Recorded data:
BEGIN
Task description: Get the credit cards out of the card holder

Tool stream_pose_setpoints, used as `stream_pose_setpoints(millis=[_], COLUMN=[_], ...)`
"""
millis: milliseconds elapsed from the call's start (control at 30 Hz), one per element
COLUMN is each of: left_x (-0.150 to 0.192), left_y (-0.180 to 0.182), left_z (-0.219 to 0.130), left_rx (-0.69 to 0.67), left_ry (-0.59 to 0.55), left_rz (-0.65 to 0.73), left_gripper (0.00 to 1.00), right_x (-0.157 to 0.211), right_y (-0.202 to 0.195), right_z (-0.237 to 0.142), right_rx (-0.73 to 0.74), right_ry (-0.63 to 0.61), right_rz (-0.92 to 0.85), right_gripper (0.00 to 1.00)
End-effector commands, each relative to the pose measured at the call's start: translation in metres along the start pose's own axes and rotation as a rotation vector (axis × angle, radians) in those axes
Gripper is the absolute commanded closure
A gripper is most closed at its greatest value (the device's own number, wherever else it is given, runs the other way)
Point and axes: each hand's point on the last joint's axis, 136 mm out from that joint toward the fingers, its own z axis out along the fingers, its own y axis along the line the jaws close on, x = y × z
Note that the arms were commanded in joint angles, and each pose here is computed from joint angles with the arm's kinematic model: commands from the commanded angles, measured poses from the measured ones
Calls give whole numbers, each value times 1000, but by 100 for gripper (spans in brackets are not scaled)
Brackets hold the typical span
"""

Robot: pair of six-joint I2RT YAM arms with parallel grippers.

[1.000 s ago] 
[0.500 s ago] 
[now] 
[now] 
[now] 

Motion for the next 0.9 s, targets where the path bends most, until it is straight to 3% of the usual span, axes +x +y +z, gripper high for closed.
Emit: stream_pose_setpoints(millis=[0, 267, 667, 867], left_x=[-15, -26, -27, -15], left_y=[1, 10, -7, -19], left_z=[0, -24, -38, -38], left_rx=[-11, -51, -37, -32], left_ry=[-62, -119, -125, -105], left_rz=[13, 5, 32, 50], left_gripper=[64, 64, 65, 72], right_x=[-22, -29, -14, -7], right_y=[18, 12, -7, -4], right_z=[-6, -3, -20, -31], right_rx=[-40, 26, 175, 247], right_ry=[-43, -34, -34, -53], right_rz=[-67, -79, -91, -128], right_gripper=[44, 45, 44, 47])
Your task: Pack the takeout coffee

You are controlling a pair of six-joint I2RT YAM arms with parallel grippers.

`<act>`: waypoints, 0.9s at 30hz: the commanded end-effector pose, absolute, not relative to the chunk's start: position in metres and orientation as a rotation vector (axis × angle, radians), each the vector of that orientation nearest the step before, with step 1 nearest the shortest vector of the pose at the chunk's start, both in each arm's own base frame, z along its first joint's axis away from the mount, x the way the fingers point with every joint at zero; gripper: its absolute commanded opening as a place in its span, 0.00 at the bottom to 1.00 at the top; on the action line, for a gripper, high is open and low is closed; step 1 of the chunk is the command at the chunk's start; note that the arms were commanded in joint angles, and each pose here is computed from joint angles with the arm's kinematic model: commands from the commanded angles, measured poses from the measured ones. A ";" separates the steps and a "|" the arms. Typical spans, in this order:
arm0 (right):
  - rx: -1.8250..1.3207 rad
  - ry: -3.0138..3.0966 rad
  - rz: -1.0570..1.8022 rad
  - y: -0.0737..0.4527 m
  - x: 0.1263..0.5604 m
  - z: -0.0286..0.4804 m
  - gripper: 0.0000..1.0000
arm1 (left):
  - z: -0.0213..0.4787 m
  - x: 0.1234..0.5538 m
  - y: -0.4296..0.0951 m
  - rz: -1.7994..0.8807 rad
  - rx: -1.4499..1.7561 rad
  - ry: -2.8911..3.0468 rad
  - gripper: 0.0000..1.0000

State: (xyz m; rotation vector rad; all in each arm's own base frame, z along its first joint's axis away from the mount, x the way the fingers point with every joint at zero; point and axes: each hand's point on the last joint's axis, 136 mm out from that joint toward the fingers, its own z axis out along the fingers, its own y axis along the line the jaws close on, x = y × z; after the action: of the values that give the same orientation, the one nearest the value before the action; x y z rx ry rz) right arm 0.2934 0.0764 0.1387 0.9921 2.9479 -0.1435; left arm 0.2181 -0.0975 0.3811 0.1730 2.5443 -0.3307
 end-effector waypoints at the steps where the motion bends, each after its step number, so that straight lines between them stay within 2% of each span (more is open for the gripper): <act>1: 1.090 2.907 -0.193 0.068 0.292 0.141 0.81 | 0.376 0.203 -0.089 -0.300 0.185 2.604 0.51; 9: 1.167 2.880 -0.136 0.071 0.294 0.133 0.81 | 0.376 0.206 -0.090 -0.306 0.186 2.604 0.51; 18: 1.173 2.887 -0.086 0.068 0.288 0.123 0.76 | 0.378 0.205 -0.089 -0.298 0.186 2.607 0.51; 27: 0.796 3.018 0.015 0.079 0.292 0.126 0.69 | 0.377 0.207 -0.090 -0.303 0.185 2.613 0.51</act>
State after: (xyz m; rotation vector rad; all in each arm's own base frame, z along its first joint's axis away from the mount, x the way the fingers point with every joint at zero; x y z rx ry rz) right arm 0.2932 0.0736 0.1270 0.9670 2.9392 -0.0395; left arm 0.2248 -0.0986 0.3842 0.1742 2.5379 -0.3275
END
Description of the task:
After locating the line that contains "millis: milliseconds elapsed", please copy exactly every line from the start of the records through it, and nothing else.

Written answer:
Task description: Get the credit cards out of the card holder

Tool stream_pose_setpoints, used as `stream_pose_setpoints(millis=[_], COLUMN=[_], ...)`
"""
millis: milliseconds elapsed from the call's start (control at 30 Hz), one per element

There is nothing else to the answer.